On June 17, 2015, the U.S. Court of Appeals for the Ninth Circuit ruled that the U.S. Forest Service (Service) violated section 7 of the Endangered Species Act (ESA) by failing to reinitiate consultation with the U.S. Fish and Wildlife Service (FWS) regarding the impacts of a revised critical habitat designation on the Canada lynx (Lynx canadensis). Cottonwood Environmental Law Center v. U.S. Forest Service, No. 13-35624 (9th Cir. Jun. 17, 2015) (pdf). The Canada lynx was listed as threatened in 2000, and a limited amount of critical habitat was designated for the species in 2006, which did not include any National Forest System land. Subsequently, the Service issued guidance for its land management and permitting activities—referred to as the Lynx Amendments—upon which it consulted with FWS, resulting in a determination that the guidance did not jeopardize the species. When agency misconduct and flaws were discovered in the critical habitat designation process, FWS revised the critical habitat designation upward from 1,841 to 39,000 square miles, including land in eleven National Forests. The Service then declined to reinitiate consultation with FWS on the Lynx Amendments. An environmental group challenged this decision, alleging that the Service’s failure to consult violated section 7 of the ESA. The plaintiffs sought reinitiation of consultation on the Lynx Amendments, which were incorporated into the Forest Plans for eighteen National Forests, as well as injunctions on two projects for which the biological opinions were informed by the Lynx Amendments.
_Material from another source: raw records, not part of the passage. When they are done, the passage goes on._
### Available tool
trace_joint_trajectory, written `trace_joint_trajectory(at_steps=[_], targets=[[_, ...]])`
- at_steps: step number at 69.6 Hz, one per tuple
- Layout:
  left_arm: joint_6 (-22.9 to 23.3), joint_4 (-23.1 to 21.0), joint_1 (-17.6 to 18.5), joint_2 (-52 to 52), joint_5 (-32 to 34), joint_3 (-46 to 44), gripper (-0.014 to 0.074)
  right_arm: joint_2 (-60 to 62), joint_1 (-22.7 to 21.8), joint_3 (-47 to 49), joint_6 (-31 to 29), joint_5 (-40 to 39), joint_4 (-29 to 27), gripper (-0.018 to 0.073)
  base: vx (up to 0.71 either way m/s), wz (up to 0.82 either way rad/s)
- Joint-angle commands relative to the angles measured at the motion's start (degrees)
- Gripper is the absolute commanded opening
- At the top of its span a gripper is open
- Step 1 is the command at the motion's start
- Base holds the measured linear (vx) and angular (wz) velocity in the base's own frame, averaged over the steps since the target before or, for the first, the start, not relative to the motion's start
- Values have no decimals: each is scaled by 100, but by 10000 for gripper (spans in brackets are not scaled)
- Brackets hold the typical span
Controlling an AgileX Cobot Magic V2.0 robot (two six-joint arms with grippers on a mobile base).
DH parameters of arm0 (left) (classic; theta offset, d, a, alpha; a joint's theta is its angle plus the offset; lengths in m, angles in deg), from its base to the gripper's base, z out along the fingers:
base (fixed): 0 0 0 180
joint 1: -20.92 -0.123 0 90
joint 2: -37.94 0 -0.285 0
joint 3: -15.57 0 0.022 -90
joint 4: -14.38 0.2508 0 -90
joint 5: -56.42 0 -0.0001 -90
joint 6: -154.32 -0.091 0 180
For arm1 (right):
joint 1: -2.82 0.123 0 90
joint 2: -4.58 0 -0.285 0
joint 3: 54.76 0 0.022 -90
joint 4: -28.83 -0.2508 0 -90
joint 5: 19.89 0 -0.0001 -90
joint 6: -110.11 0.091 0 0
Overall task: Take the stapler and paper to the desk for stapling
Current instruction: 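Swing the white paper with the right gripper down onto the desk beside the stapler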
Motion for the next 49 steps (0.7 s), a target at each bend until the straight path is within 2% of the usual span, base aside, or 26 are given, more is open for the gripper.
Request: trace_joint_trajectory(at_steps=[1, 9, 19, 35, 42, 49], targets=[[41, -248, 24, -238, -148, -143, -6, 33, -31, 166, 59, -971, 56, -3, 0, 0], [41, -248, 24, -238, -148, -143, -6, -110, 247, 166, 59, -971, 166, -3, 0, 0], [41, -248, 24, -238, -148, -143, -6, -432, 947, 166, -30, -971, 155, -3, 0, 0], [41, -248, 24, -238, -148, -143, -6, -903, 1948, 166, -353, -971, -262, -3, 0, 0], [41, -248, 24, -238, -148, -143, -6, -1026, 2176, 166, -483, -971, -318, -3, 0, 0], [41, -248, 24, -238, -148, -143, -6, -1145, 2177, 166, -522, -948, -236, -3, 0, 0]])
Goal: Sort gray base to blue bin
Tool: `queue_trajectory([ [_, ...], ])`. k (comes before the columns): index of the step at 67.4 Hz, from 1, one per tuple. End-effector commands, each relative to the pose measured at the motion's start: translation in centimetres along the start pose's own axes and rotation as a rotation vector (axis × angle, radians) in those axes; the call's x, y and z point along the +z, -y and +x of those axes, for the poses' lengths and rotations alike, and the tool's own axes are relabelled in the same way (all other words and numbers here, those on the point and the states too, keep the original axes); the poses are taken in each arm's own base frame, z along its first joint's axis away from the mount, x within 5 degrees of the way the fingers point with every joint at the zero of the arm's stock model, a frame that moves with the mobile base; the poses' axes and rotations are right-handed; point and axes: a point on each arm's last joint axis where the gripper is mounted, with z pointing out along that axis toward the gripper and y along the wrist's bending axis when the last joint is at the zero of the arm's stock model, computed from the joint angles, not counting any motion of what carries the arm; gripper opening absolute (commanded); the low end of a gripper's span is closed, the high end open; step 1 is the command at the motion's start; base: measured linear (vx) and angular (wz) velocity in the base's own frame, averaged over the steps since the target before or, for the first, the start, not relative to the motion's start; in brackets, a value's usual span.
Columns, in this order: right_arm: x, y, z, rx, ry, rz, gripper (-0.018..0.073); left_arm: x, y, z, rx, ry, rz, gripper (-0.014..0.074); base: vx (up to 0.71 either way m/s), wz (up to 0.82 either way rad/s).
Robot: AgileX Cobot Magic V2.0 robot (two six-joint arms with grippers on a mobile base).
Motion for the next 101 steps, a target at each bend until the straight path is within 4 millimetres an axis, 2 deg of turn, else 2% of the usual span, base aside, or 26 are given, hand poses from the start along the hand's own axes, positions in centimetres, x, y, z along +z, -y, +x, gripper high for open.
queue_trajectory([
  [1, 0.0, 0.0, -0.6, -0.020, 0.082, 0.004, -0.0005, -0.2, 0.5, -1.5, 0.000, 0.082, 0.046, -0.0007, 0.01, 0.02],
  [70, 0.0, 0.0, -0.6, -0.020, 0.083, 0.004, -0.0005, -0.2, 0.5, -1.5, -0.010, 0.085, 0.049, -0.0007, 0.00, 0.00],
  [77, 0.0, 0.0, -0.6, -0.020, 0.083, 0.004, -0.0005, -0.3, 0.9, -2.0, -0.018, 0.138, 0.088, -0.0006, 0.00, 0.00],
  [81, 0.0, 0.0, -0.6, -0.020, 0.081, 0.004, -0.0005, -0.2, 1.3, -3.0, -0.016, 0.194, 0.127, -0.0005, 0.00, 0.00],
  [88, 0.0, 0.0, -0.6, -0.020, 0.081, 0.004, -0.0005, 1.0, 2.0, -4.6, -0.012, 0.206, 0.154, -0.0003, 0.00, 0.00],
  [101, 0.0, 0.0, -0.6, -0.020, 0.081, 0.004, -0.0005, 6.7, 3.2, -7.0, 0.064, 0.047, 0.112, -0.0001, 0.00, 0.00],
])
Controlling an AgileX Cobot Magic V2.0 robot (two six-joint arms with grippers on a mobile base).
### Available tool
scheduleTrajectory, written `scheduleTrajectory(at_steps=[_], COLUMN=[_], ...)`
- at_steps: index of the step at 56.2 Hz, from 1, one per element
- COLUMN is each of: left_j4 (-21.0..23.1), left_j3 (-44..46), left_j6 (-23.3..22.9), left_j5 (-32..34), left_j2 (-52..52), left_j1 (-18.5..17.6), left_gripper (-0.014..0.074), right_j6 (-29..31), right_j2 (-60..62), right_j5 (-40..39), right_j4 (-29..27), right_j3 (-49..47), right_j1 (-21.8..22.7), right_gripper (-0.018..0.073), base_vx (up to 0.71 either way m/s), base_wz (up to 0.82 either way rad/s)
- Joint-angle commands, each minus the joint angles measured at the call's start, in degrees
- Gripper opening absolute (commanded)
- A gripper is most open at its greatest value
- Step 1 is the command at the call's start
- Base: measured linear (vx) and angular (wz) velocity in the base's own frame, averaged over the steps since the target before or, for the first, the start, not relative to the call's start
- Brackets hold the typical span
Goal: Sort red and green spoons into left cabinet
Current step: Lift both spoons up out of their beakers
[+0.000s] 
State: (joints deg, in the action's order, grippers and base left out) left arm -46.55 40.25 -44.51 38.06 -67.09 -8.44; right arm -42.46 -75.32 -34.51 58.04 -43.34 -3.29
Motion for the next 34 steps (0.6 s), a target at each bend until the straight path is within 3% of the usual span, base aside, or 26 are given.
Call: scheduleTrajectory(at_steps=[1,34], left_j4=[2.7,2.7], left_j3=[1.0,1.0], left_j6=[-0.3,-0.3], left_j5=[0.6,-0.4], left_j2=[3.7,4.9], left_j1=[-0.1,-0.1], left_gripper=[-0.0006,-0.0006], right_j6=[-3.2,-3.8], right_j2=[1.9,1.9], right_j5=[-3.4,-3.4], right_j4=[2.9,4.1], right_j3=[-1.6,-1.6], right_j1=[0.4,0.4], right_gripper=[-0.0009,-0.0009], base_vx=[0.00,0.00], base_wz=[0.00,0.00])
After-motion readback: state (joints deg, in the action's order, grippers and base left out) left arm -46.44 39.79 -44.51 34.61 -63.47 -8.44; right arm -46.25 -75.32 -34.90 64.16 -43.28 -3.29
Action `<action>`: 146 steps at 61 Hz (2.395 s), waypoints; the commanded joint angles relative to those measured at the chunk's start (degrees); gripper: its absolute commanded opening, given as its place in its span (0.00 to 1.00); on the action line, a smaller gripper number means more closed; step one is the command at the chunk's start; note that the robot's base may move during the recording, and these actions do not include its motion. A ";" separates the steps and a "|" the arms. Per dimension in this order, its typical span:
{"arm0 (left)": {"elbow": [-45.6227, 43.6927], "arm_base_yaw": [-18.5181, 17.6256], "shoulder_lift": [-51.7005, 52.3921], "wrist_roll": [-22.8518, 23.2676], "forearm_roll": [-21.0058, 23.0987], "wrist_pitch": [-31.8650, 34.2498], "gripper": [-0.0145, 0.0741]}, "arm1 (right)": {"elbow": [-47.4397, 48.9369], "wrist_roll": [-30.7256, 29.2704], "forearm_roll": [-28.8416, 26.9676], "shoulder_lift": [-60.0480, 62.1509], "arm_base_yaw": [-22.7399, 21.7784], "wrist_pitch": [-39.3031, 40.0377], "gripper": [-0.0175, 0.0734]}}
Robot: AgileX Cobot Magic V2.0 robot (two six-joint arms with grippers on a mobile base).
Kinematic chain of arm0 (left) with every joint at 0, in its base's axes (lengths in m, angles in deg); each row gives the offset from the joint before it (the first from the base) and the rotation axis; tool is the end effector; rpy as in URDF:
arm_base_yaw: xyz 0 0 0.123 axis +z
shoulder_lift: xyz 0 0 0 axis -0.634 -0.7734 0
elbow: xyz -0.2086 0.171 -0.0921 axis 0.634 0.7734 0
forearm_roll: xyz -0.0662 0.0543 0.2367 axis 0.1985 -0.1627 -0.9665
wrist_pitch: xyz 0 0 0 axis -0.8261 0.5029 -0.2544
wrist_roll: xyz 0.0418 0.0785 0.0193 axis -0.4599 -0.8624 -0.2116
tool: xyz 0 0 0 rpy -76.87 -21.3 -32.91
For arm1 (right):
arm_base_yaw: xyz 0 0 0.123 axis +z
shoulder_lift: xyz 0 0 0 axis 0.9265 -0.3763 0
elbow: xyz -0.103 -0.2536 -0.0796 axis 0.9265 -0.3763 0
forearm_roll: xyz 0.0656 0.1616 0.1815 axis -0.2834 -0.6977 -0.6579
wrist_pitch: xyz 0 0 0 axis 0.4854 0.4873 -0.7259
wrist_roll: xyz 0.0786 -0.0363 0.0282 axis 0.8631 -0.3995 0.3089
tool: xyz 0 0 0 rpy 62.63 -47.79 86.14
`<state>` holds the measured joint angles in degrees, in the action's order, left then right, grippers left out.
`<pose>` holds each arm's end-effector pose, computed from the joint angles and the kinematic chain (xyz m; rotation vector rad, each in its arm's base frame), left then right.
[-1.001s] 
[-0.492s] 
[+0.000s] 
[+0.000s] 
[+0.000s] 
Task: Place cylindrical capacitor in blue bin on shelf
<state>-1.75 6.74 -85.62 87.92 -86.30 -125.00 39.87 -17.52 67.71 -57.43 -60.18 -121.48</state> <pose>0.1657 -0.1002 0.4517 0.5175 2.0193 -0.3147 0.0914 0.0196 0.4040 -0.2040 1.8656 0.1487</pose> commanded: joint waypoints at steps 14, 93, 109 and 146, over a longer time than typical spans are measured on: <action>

Upholding the decision of the U.S. District Court for the District of Montana, the Ninth Circuit held that the revised designation of critical habitat for the Canada lynx required reinitiation of section 7 consultation on the Lynx Amendments. The Court determined that, due to the designation of new critical habitat and the Forest Service’s retention of discretionary involvement and control over the Forest Plans, reinitiation of consultation with FWS was required. However, the Court declined to enjoin the projects, based on an analysis of two U.S. Supreme Court decisions that the Court interpreted as overruling Ninth Circuit precedent, Thomas v. Peterson, 753 F.2d 754 (9th Cir. 1985), which established a presumption of irreparable injury in cases involving ESA procedural violations. Interestingly, the two cases relied upon by the Ninth Circuit—Winter v. Natural Resources Defense Council, Inc., 555 U.S. 7 (2008), and Monsanto Co. v. Geertson Seed Farms, 561 U.S. 139 (2010)—both arose under the National Environmental Policy Act (NEPA), which the Court analogized to procedural ESA cases, concluding that Thomas had been overturned. Ultimately, the Court held that there is no presumption of irreparable injury when there has been a procedural ESA violation, and plaintiffs must show irreparable injury to justify injunctive relief. Because the Court’s decision altered long-established Ninth Circuit precedent, the Court remanded the case to allow the plaintiffs to make the necessary showing.